Any other information on results incl. tables

Acute oral toxicity in the rat of Acid Blue 025

Dose
(mg/kg bw)
Concentration
(%)
mortality Bodyweight (g) Symptoms and necropsy
absolute day of test n pre-test on day 15 of test
m f
1000 10 0/5 0/5     86 182 After 30 min. hyperreflexia lasting >6 hours. After 24 hours no symptoms. At autopsy no gross organ changes were seen.
3000 30 0/5 0/5     84 179 Ditto, after 15 min. irregular respiration, reduction in spontaneous motility, muscular hypotonia. Symptoms lasting >24 hours. After 3 days no symptoms,
10000 25 0/5 0/5     80 175 Ditto, stiff movements, piloerection. At autopsy, blue-coloured skin.
15000 25 0/5 0/5     82 177 ditto, laboured respiration, ataxia. Symptoms lasting >5 days.

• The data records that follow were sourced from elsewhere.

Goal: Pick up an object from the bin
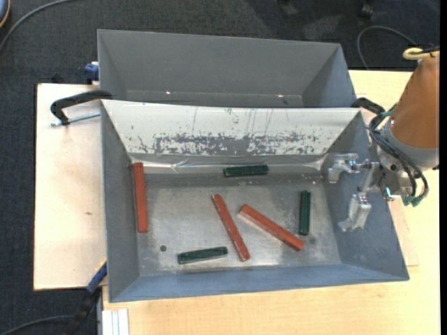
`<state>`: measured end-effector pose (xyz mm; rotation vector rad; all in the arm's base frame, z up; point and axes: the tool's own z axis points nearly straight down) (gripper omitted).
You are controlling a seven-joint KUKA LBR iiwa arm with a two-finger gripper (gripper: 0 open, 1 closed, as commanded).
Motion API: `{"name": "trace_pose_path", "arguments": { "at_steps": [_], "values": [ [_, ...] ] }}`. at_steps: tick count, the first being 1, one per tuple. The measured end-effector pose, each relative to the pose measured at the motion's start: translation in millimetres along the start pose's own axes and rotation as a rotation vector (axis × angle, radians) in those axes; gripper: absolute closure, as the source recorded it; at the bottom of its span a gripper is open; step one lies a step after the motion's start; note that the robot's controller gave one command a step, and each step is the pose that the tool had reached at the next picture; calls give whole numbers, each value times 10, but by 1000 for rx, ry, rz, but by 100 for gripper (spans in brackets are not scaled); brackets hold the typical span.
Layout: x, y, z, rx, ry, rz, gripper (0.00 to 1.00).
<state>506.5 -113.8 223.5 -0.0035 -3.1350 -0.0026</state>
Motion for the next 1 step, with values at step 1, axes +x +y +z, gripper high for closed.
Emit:
{"name": "trace_pose_path", "arguments": {
  "at_steps": [1],
  "values": [
    [135,-185,1470,0,-1,-205,0]
  ]
}}
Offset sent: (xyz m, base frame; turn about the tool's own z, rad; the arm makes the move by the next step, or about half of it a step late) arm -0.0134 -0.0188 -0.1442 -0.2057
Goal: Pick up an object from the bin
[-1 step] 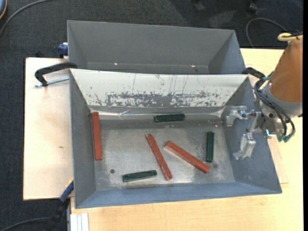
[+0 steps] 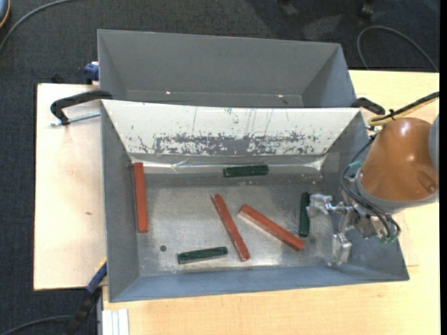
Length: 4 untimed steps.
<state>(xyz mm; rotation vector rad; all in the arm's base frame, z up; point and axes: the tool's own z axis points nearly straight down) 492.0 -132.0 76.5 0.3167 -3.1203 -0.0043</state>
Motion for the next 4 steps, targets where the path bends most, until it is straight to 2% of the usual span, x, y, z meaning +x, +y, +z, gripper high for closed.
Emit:
{"name": "trace_pose_path", "arguments": {
  "at_steps": [1,2,3,4],
  "values": [
    [-300,723,55,2,-7,-227,0],
    [-323,705,28,6,-16,-225,100],
    [-296,706,56,4,-8,-226,0],
    [-312,704,42,6,-14,-226,100]
  ]
}}
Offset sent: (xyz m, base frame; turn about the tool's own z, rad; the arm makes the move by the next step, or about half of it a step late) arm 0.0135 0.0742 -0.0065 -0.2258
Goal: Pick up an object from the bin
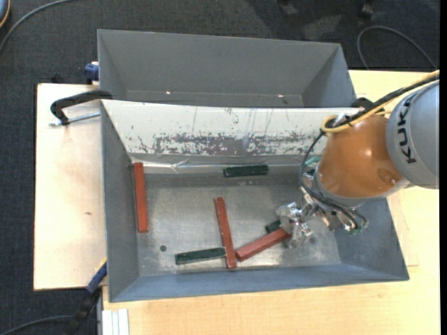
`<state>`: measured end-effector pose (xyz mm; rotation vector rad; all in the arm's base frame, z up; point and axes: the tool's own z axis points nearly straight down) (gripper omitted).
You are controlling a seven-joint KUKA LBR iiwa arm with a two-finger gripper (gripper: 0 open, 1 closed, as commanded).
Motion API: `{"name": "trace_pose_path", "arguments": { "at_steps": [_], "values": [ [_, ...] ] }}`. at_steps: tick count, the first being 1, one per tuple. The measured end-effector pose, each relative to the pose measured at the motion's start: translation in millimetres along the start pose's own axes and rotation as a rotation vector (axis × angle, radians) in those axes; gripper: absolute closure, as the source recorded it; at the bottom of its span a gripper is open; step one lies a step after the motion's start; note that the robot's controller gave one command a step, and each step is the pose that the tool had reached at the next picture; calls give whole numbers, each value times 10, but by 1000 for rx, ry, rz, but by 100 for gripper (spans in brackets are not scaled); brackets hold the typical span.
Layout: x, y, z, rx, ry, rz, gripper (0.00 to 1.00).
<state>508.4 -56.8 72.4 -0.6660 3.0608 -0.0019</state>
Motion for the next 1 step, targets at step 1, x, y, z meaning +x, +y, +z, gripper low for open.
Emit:
{"name": "trace_pose_path", "arguments": {
  "at_steps": [1],
  "values": [
    [-325,-340,-1294,5,-6,-20,100]
  ]
}}
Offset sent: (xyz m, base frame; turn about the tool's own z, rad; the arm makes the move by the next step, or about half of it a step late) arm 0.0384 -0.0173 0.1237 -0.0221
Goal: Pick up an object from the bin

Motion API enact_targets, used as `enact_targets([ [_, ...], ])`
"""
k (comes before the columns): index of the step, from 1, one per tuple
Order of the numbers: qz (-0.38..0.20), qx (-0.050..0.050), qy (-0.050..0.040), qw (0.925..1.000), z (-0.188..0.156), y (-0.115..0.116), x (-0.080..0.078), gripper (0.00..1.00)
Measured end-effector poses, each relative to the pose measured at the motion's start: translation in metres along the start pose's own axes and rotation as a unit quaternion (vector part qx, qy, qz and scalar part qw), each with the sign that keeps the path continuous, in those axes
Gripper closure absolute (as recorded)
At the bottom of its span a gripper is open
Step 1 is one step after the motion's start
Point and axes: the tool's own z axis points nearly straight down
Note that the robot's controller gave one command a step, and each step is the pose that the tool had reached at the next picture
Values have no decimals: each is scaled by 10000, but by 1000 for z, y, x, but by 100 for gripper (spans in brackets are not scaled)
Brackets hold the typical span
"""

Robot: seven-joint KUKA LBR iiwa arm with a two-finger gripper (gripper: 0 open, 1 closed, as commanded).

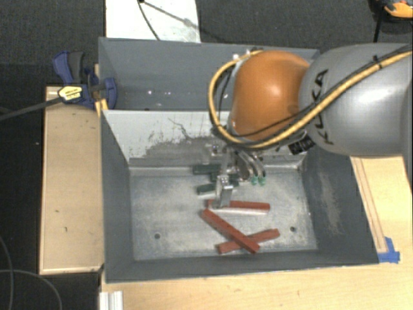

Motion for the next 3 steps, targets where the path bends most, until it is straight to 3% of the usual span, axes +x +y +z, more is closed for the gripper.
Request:
enact_targets([
  [1,-1102,3,23,9939,31,23,-2,0],
  [2,-2454,-8,-12,9694,74,22,12,0],
  [3,-2152,-7,39,9766,108,25,14,0],
])
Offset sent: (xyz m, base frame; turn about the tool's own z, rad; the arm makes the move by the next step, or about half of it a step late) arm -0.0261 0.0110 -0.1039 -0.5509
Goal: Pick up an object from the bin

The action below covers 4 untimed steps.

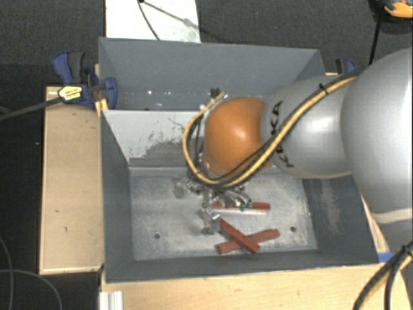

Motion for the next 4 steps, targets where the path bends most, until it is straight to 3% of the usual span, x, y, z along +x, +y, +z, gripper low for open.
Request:
enact_targets([
  [1,1250,2,-26,9921,6,-21,-4,0],
  [2,888,6,-17,9960,-21,-15,0,0],
  [3,1672,4,-37,9859,-2,-46,-2,0],
  [4,-562,6,-24,9984,-27,-52,-11,100],
])
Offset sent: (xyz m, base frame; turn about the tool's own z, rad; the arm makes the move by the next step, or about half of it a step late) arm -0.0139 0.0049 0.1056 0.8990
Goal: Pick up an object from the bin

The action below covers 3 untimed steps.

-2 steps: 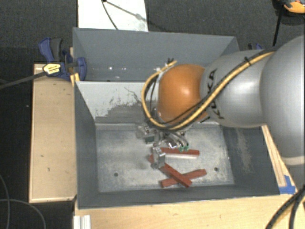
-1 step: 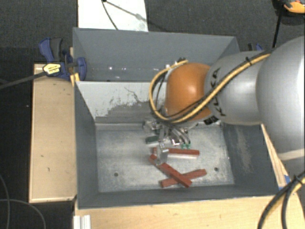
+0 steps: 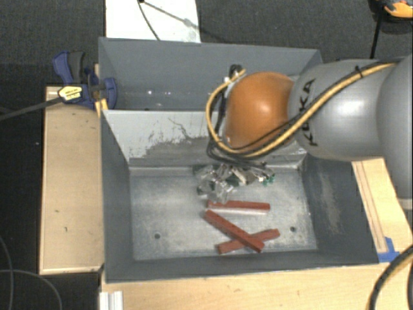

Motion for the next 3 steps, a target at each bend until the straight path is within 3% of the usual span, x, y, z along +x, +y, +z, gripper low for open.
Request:
enact_targets([
  [1,6,-2,1,10000,0,0,0,100],
  [2,-41,-2,1,10000,-22,-37,13,100],
  [3,-51,1,5,10000,-26,-64,49,0],
])
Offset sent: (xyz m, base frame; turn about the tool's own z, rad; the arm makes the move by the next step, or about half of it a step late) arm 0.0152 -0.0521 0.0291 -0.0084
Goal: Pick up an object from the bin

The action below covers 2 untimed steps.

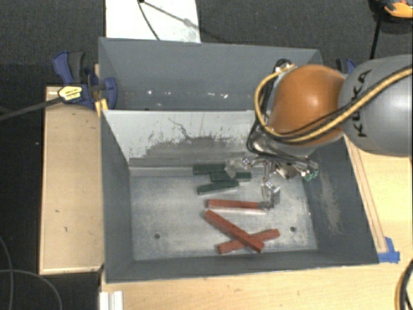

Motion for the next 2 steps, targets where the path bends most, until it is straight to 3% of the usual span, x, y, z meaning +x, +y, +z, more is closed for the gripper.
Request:
enact_targets([
  [1,5,-2,0,10000,0,0,0,0],
  [2,-890,35,-27,9960,38,36,-3,0],
])
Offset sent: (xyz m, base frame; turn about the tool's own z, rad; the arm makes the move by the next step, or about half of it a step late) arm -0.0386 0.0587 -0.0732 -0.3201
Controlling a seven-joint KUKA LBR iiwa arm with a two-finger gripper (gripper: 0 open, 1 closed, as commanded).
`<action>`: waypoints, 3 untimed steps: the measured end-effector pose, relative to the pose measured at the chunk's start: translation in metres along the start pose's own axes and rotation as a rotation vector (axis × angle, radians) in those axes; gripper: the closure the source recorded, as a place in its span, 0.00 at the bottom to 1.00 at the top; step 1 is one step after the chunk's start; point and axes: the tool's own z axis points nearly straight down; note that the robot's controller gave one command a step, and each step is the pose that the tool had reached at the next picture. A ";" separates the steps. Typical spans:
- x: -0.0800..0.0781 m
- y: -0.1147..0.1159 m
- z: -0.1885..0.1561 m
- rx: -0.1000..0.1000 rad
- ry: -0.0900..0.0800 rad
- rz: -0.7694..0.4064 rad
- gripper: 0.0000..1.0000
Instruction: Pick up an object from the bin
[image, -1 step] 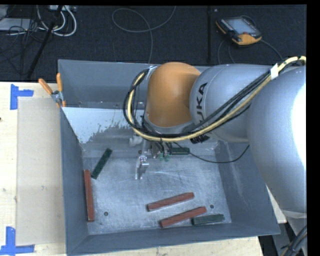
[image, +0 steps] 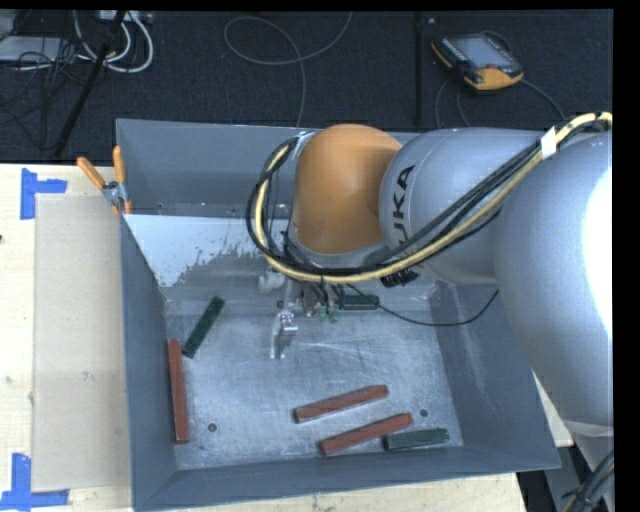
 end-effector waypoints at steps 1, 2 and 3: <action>0.033 -0.035 0.003 0.000 -0.001 -0.087 0.00; 0.072 -0.080 0.015 0.002 0.002 -0.124 0.00; 0.086 -0.090 0.066 -0.002 -0.017 -0.032 1.00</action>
Offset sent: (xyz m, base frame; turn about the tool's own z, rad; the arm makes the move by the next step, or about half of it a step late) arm -0.0727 -0.0805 -0.0148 -0.1247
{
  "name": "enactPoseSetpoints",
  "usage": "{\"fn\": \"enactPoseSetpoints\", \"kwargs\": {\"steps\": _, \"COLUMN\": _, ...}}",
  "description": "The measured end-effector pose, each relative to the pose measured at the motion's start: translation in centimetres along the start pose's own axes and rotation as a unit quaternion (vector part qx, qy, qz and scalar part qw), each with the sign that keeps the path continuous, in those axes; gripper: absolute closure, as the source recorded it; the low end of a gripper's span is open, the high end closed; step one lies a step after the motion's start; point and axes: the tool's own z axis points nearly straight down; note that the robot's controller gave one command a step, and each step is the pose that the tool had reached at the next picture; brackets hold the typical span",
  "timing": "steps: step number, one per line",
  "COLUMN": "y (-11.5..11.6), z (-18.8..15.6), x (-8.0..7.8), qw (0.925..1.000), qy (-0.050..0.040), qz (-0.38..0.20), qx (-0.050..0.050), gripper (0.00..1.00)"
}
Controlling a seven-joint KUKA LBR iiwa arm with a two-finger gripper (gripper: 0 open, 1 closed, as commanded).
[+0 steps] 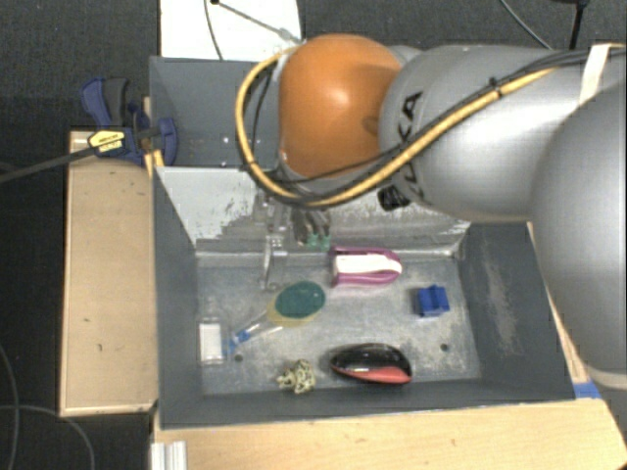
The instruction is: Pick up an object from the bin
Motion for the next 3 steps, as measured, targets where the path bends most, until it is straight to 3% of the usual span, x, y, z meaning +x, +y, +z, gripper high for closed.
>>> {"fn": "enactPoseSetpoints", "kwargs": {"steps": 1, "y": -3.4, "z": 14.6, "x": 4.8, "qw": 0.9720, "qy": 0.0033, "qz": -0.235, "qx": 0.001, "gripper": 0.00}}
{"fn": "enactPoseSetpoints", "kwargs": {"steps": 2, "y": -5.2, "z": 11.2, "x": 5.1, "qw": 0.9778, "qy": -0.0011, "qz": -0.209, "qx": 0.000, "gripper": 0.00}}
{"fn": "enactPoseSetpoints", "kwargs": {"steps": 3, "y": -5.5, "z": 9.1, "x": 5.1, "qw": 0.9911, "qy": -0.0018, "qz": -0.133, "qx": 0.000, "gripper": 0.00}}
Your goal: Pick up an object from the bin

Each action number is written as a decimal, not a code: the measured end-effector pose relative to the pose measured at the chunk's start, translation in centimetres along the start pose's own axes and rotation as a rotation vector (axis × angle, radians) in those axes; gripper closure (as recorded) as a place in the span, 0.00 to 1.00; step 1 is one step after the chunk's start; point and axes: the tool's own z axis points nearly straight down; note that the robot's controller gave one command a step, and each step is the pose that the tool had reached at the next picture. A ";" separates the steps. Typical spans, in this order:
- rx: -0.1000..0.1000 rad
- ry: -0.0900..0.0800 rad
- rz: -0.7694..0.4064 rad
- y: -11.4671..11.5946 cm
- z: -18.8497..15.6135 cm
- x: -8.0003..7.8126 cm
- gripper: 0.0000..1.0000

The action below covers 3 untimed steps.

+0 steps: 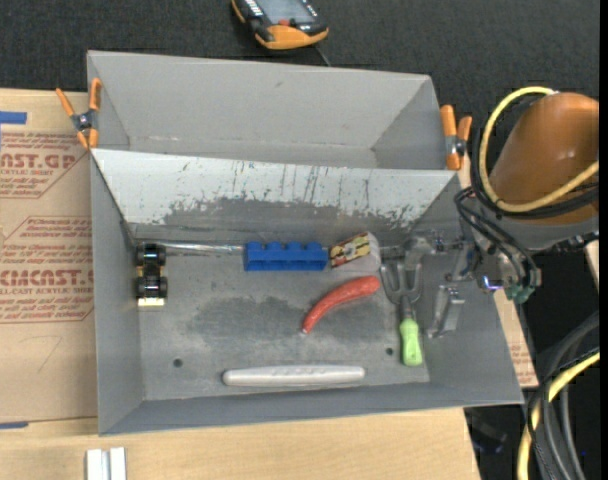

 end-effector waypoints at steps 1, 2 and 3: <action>-0.002 0.011 -0.144 3.0 14.7 -6.3 0.00; 0.004 -0.012 -0.225 6.4 5.8 -6.6 0.00; -0.003 0.021 -0.106 5.3 11.6 -4.7 0.00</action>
Offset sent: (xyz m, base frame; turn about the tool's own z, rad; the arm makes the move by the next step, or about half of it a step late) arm 0.0657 0.0634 -0.0580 -0.2256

After 7 days no symptoms.

Applicant's summary and conclusion

Interpretation of results:
other: CLP criteria not met
Conclusions:
LD50 > 15000 mg/kg bw
Executive summary:

The substance has been tested in rat of both sexes. The animals were observed over a period of 15 days after a single administration of the test item (1000, 3000, 10000 and 15000 mg/kg bw) by oral intubation. The test substance shows a LD50 > 15000 mg/kg bw therefore is relatively innocuous to the rat by oral administration. No mortality was observed during the test period.